Cdc2 activation exhibits a critical slowing down near the activation threshold concentration of cyclin B. CSF-released extracts were supplemented with CHX at 0 min and Δcyclin B at 30 min (interphase). Control extract lacking CHX entered mitosis at 90 min. Samples were collected every 15 min for microscopic analysis of nuclear morphology (a) and histone H1 kinase activity (b). In a, at each time is indicated the percent of nuclei (of 50 scored) that had undergone nuclear envelope breakdown and chromatin condensation.
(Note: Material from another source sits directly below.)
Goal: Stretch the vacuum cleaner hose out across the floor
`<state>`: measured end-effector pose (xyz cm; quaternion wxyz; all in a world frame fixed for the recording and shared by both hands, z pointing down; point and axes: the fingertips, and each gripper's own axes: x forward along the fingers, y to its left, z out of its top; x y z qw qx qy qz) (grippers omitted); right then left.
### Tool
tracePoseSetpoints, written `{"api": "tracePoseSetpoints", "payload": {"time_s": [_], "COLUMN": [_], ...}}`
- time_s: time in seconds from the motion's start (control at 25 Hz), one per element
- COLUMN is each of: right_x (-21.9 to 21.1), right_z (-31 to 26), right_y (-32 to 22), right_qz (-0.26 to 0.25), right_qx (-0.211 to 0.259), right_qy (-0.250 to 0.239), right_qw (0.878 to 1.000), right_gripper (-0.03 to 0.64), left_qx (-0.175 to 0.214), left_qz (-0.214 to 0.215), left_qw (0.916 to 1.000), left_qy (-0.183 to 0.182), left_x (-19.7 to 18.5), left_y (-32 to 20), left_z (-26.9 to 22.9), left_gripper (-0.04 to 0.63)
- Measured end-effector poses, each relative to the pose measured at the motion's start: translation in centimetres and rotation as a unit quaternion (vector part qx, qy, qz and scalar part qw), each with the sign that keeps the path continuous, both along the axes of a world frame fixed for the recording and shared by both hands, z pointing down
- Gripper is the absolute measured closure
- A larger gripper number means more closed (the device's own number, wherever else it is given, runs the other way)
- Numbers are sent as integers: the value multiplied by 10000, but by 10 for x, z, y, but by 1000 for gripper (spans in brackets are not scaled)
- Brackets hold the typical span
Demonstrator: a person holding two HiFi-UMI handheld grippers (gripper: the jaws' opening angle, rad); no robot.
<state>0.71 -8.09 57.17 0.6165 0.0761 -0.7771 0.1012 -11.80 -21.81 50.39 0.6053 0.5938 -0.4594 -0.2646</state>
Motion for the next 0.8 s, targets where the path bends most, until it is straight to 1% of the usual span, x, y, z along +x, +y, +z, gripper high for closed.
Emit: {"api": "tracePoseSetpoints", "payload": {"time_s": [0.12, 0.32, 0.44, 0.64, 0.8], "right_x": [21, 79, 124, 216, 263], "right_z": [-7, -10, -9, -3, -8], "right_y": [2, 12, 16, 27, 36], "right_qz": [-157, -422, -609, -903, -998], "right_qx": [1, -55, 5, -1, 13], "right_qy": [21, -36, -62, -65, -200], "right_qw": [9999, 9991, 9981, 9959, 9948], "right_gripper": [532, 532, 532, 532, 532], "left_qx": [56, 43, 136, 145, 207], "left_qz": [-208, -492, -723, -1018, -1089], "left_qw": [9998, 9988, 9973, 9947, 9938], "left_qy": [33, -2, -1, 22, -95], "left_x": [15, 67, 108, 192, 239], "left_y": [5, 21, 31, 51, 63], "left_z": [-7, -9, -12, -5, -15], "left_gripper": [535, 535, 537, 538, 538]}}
The extract was qualitatively scored as entering mitosis (boxed numbers) when >40% of the nuclei had condensed chromatin and no nuclear envelope. (c) Experimental data (symbols) from b are displayed alongside simulations of the Novak–Tyson model (curves). (d) Histone H1 kinase activity measured in an extract collected every 10 min with varying concentrations of Δcyclin B added at 35 min. M = time when nuclear morphology first indicated mitosis. Arrows denote addition of Δcyclin B in b and d. The preparation of Δcyclin B used in d was more active than the others, resulting in a lower activation threshold.